Adenovirus-mediated gene therapy in a mouse model of glycogen storage disease type 1a.

UNLABELLED

Glycogen storage disease type 1a (GSD-1a), characterized by growth retardation, hypoglycemia, hepatomegaly, kidney enlargement, hyperlipidemia, hyperuricemia, and renal dysfunction, is caused by deficiencies in glucose-6-phosphatase (G6Pase), a key enzyme in glucose homeostasis. Over the last 20 years, dietary therapies have greatly improved the prognosis of GSD-1a patients. However, the underlying pathological process remains uncorrected and the efficacy of dietary treatment is frequently limited by poor compliance. Therefore, long-term complications still develop in adult patients. To develop future therapeutic approaches for GSD-1a, we have generated G6Pase-deficient (G6Pase(-/-)) mice that mimic the pathophysiology of human GSD-1a patients. To evaluate the feasibility of gene replacement therapy for this disorder, we have infused recombinant adenovirus containing murine G6Pase gene (Ad-mG6Pase) into G6Pase(-/-) mice. While only 15% of G6Pase(-/-) mice under glucose therapy survived weaning, a 100% survival rate was achieved when G6Pase(-/-) mice were infused with Ad-mG6Pase and 90% of which lived to 3 months of age. Hepatic G6Pase activity in Ad-mG6Pase-infused mice was restored to 19% of that in G6Pase(+/+) mice at 7 through 14 post-infusion days. Ad-mG6Pase infusion also greatly improved growth of G6Pase(-/-) mice and normalized plasma glucose, cholesterol, triglyceride, and uric acid profiles.
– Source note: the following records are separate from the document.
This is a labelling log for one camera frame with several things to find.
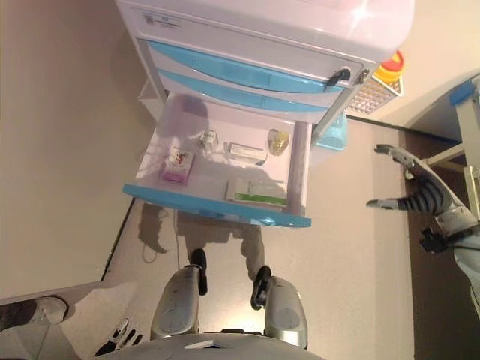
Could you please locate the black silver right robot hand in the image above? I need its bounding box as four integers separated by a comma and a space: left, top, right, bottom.
365, 143, 458, 221

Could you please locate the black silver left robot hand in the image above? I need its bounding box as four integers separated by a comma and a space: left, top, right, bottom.
93, 317, 143, 357

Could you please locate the deep blue white cart drawer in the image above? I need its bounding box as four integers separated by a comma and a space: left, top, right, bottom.
121, 91, 314, 230

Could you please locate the grey packet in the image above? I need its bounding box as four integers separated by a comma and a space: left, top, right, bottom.
223, 141, 268, 166

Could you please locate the yellow medicine bottle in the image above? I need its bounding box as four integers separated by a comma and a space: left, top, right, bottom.
266, 128, 290, 155

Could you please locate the green white medicine box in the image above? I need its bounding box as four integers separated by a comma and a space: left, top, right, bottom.
224, 178, 290, 207

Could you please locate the pink medicine box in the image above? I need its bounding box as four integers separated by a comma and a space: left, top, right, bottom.
160, 144, 196, 185

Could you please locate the small white medicine box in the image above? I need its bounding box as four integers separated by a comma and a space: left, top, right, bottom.
198, 129, 221, 151

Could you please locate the shallow blue white cart drawer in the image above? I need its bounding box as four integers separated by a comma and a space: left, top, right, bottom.
144, 39, 348, 95
155, 67, 341, 125

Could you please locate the silver left robot leg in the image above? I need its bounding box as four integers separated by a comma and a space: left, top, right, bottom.
149, 247, 209, 341

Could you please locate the silver robot leg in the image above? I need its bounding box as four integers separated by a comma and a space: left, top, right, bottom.
149, 247, 209, 341
250, 265, 308, 348

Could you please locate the grey white person shoe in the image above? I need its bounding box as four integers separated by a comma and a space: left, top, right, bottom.
35, 295, 71, 326

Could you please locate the brown trousered person leg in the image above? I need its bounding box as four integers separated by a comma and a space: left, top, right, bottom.
0, 298, 42, 327

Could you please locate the grey robot torso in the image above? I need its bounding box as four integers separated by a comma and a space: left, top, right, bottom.
93, 329, 312, 360

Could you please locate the blue bed corner pad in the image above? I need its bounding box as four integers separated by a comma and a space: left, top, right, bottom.
448, 79, 476, 107

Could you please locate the light blue waste bin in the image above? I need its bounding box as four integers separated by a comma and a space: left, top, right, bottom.
314, 112, 348, 153

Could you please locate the yellow sharps container red lid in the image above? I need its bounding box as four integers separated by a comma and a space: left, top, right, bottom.
373, 50, 408, 89

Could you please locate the black cart key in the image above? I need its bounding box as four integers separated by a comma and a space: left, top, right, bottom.
324, 67, 354, 90

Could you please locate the silver right robot leg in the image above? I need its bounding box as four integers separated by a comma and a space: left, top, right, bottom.
250, 265, 308, 348

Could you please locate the white blue medical cart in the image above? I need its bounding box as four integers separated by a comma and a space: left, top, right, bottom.
114, 0, 416, 230

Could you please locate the white side bin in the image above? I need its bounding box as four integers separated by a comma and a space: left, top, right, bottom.
136, 80, 166, 113

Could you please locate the white hospital bed frame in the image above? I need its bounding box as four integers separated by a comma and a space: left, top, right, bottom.
423, 76, 480, 222

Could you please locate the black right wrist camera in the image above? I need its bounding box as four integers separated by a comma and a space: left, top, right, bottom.
418, 226, 450, 255

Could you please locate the thin white floor cable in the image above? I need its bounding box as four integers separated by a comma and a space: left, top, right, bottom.
140, 209, 181, 266

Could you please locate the white wire basket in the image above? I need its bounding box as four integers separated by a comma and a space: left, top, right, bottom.
344, 73, 404, 117
Further, liver and kidney enlargement were less pronounced with near normal levels of glycogen depositions in both organs.

CONCLUSION

our data demonstrate that a single administration of a recombinant adenovirus vector can alleviate the clinical manifestations of glycogen storage disease type 1a in mice, suggesting that this disorder in humans can potentially be corrected by gene therapy.